Business units set up by Indian-Americans continue to be a critical component of the US economy even as immigrant-founded start-ups are facing a decline in the country, a latest report has said.
The Indian-origin people, known for their entrepreneurial skills, stand ahead of others by owning 33.2 per cent of the engineering and technology companies founded by immigrants during the period 2006-12.
“Of the total of immigrant-founded companies between 2006 and 2012, 33.2 per cent had Indian founders, up about seven per cent from 2005,” said the ‘America’s New Immigrant Entrepreneurs: Then and Now’ report.
Indians have founded more such companies than immigrants born in the next top seven countries combined, says the 32-page report released by the Kauffman Foundation, showing that the proportion of immigrant-founded companies nationwide has slipped from 25.3 per cent to 24.3 per cent since 2005.
The drop is even more pronounced in Silicon Valley, where the percentage of these start-ups declined from 52.4 per cent to 43.9 per cent, it said.

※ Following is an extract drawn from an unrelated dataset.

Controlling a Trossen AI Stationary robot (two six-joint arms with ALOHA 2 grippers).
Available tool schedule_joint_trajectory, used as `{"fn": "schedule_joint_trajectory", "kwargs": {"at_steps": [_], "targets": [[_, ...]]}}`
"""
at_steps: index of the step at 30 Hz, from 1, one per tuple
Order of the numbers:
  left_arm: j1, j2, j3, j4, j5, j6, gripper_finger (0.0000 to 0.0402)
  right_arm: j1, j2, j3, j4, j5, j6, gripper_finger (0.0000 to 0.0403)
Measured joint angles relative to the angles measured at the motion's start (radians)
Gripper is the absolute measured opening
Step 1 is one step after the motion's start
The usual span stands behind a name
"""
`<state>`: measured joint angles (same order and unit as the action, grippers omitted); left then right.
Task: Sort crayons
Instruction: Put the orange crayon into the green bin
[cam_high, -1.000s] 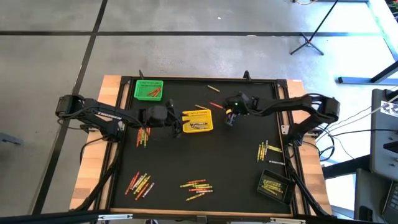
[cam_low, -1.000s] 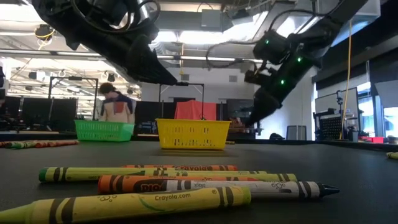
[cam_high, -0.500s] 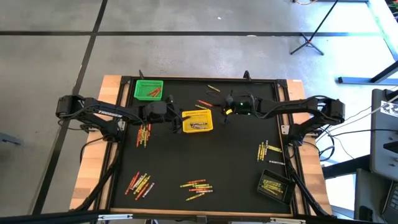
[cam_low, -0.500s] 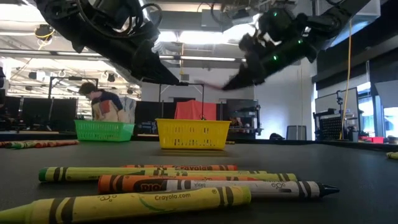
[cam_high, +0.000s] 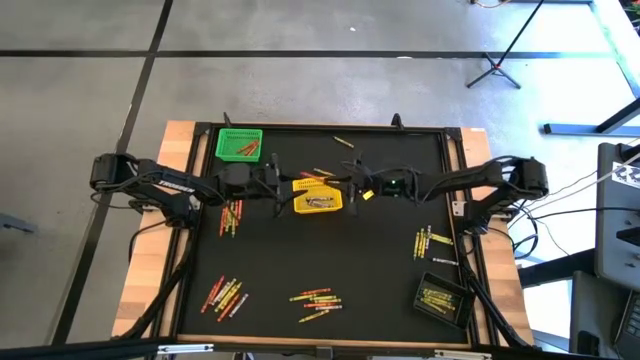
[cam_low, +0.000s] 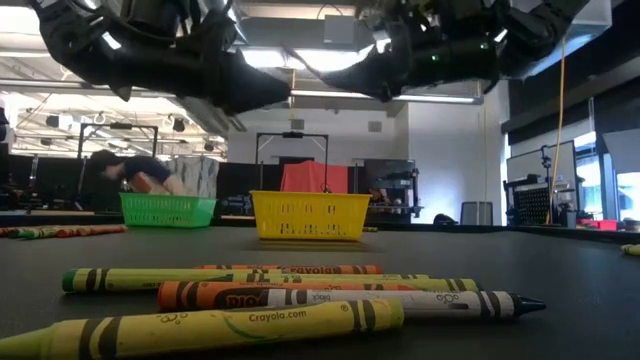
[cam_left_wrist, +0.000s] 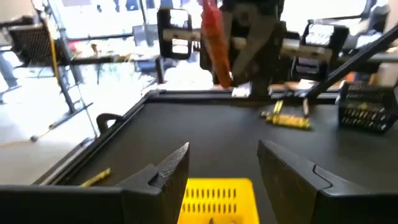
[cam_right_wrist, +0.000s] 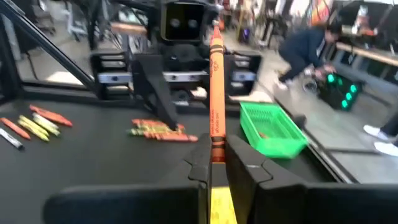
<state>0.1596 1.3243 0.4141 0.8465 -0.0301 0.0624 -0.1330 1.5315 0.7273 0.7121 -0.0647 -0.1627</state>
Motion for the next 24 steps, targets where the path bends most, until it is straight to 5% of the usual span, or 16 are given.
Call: {"fn": "schedule_joint_trajectory", "kwargs": {"at_steps": [13, 24], "targets": [[-0.006, 0.000, 0.005, 0.147, 0.075, -0.027, 0.0176, 0.037, 0.121, 0.002, 0.243, -0.018, 0.000, 0.0032], [-0.006, 0.000, 0.025, 0.154, 0.100, -0.002, 0.0143, 0.034, 0.156, 0.047, 0.241, -0.016, -0.010, 0.0032]]}}
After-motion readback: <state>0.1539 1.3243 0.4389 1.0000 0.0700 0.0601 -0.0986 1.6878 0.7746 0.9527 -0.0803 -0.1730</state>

According to the report, the top 10 countries which sent immigrant entrepreneurs during this period were India (33.2 per cent), China (8.1 per cent), the UK (6.3 per cent), Canada (4.2 per cent), Germany (3.9 per cent), Israel (3.5 per cent), Russia (2.4 per cent), Korea (2.2 per cent), Australia (2 per cent), and the Netherlands (2.0 per cent).
Indians tend to dominate the immigrant-founding groups of the top six States with the greatest representation of immigrant founders.
The States with the highest concentration of such companies were California (31 per cent), Massachusetts (nine per cent), Texas (six per cent), Florida (six per cent), New York (five per cent) and New Jersey (five per cent).
Of the Indian-founded companies, 26 per cent were founded in California and eight per cent in Massachusetts.
Similarly of the Chinese-founded companies, 40 per cent were founded in California and 16 per cent in Maryland.
While immigrant groups tended to concentrate mostly in California, German immigrants demonstrated a preference for starting businesses in Ohio (22 per cent), followed by California (17 per cent).
Authored by Vivek Wadhwa, Anna Lee Saxenian and F. Daniel Siciliano, the report says Indians account for the greatest number of immigrant founders across California, Massachusetts, Texas, Florida, New York, and New Jersey.